WHAT YOU HAVE TO DO> Every line between the top of the data below and the line with "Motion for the", both ends included, must be retyped exactly.

DATA PROVIDED>
----

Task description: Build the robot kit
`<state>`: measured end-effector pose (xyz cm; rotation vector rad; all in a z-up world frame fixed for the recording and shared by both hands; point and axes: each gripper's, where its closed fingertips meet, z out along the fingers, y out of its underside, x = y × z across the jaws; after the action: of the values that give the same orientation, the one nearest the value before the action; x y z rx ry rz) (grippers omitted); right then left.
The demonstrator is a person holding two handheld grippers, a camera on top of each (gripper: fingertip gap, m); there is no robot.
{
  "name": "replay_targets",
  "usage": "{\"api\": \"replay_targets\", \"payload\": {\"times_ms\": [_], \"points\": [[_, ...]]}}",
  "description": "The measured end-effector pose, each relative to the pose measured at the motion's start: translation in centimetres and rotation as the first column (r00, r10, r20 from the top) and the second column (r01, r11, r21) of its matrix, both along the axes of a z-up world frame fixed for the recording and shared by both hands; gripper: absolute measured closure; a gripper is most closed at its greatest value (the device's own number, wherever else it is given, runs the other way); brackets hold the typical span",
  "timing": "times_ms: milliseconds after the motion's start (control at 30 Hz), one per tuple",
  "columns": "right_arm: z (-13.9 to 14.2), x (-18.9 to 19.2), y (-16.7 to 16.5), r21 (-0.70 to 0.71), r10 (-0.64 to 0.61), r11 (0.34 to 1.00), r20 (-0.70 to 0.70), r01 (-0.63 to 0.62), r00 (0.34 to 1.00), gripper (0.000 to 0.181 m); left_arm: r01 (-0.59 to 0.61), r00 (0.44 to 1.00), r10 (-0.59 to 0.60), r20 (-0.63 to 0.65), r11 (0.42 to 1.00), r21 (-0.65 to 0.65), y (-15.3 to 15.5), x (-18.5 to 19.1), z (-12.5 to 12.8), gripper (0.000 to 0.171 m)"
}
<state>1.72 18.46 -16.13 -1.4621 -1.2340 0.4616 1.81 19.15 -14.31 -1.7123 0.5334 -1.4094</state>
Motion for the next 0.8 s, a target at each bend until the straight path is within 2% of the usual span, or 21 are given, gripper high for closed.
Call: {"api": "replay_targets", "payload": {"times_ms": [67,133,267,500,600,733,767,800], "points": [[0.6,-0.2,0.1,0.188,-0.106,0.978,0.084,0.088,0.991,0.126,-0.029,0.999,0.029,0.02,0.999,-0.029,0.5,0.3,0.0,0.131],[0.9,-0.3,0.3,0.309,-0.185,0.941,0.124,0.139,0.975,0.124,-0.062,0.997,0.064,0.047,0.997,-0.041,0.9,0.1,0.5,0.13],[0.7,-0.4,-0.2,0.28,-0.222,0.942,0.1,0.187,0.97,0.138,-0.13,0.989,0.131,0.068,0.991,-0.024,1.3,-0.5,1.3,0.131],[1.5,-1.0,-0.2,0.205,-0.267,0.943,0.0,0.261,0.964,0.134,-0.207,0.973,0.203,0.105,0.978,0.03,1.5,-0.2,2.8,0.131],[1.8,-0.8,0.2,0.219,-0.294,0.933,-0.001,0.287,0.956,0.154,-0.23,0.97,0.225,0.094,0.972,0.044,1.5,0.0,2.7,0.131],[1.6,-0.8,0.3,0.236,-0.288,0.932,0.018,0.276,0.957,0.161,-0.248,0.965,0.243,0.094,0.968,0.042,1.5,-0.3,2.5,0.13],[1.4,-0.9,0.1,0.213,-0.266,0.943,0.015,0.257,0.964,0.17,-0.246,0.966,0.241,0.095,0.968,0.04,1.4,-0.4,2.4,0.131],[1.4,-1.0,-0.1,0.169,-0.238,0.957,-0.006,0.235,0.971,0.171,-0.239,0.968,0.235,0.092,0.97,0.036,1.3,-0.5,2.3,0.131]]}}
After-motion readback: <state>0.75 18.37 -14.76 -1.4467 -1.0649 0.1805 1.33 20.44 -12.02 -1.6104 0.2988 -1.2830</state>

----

ANSWER SPACE>
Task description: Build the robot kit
`<state>`: measured end-effector pose (xyz cm; rotation vector rad; all in a z-up world frame fixed for the recording and shared by both hands; point and axes: each gripper's, where its closed fingertips meet, z out along the fingers, y out of its underside, x = y × z across the jaws; after the action: of the values that give the same orientation, the one nearest the value before the action; x y z rx ry rz) (grippers omitted); right then left.
The demonstrator is a person holding two handheld grippers, a camera on top of each (gripper: fingertip gap, m); there is no robot.
{
  "name": "replay_targets",
  "usage": "{\"api\": \"replay_targets\", \"payload\": {\"times_ms\": [_], \"points\": [[_, ...]]}}",
  "description": "The measured end-effector pose, each relative to the pose measured at the motion's start: translation in centimetres and rotation as the first column (r00, r10, r20 from the top) and the second column (r01, r11, r21) of its matrix, both along the axes of a z-up world frame fixed for the recording and shared by both hands; gripper: absolute measured closure; a gripper is most closed at its greatest value (the device's own number, wherever else it is given, runs the other way); brackets hold the typical span",
  "timing": "times_ms: milliseconds after the motion's start (control at 30 Hz), one per tuple",
  "columns": "right_arm: z (-13.9 to 14.2), x (-18.9 to 19.2), y (-16.7 to 16.5), r21 (-0.70 to 0.71), r10 (-0.64 to 0.61), r11 (0.34 to 1.00), r20 (-0.70 to 0.70), r01 (-0.63 to 0.62), r00 (0.34 to 1.00), gripper (0.000 to 0.181 m); left_arm: r01 (-0.59 to 0.61), r00 (0.44 to 1.00), r10 (-0.59 to 0.60), r20 (-0.63 to 0.65), r11 (0.42 to 1.00), r21 (-0.65 to 0.65), y (-15.3 to 15.5), x (-18.5 to 19.1), z (-12.5 to 12.8), gripper (0.000 to 0.171 m)"
}
<state>1.72 18.46 -16.13 -1.4621 -1.2340 0.4616 1.81 19.15 -14.31 -1.7123 0.5334 -1.4094</state>
Motion for the next 0.8 s, a target at each bend until the straight path is within 2% of the usual span, or 21 are given, gripper high for closed.

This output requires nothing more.